Today’s high-quality VR systems consist of a headset and server, which contains a powerful graphical processing unit, and the user is tethered to the server. One strategy to allow for untethered operation might be to render all of the frames on the server and transmit the frames over WiFi to the smartphone. But this takes even longer: around 200 milliseconds per frame at the highest data rate of WiFi supported by current smartphones.
“A key observation we made is that waiting for next-generation wireless networks such as 5G will not help because packet processing at 10 times higher data rate will exhaust the CPU on today’s smartphones,” Hu said.
Meanwhile, stagnating lithium-ion battery technology will limit next-generation smartphone hardware performance because battery capacity in mobile devices has barely doubled over the past 15 years, and this has limited the CPU of smartphones from getting faster.
At the same time, the clock rate of GPUs, which is critical to graphics performance, also has not improved much in recent years.
One reason for the heavy computational workload of VR apps is the constant need to render updates to the background environment in the virtual world. However, the background environment is largely unchanged from frame-to-frame – mountains and landscape, for example, remain much the same – and this background changes primarily in relation to the user’s position.

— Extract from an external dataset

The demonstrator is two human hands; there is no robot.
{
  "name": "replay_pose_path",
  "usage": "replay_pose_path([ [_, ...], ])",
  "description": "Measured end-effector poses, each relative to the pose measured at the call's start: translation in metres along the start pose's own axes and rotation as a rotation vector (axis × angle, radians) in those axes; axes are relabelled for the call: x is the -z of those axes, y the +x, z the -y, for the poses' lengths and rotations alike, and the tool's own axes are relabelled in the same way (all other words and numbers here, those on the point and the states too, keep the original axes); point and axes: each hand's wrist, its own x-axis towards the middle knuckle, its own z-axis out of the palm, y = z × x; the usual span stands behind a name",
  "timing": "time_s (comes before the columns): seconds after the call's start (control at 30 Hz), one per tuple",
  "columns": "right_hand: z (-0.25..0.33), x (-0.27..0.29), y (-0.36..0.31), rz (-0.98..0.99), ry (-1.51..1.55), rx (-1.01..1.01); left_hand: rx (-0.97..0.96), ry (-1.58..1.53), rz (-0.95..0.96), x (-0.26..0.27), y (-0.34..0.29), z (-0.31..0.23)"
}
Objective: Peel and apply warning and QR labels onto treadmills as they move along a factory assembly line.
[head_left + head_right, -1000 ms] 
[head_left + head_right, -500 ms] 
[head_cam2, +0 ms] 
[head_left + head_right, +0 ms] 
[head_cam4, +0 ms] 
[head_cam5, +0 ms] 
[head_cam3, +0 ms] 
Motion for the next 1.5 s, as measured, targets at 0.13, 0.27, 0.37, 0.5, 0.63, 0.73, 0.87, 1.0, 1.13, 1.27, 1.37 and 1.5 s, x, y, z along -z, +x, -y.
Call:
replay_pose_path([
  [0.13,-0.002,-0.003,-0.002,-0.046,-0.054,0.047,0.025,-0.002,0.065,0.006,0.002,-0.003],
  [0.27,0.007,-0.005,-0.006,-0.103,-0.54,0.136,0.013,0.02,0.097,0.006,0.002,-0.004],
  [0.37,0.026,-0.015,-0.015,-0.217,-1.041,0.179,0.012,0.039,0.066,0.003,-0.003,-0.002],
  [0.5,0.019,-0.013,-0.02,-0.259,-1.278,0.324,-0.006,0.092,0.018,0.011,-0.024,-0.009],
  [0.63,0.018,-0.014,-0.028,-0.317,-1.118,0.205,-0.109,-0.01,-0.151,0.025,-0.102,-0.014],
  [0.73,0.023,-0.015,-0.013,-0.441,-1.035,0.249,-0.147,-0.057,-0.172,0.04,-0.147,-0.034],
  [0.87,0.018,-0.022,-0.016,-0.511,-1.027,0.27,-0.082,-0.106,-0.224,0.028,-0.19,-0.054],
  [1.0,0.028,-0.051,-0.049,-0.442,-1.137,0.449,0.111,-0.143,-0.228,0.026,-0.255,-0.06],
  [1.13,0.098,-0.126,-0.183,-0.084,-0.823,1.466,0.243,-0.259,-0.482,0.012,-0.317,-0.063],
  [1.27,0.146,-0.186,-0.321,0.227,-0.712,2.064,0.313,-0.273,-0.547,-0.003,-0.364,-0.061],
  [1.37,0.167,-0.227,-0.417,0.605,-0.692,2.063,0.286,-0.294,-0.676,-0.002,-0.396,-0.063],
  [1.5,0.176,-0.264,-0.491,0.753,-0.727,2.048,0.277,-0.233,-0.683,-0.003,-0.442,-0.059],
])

Furion splits up the rendering, performing the background rendering on the PC or server and the less computationally heavy rendering of the foreground in the smartphone or other mobile device. This “cooperative rendering” approach – or pre-rendering the background on the PC and rendering the foreground on the smartphone – speeds the frame-rendering time to 14 milliseconds on Pixel XL and satisfies the QoE of high-quality VR.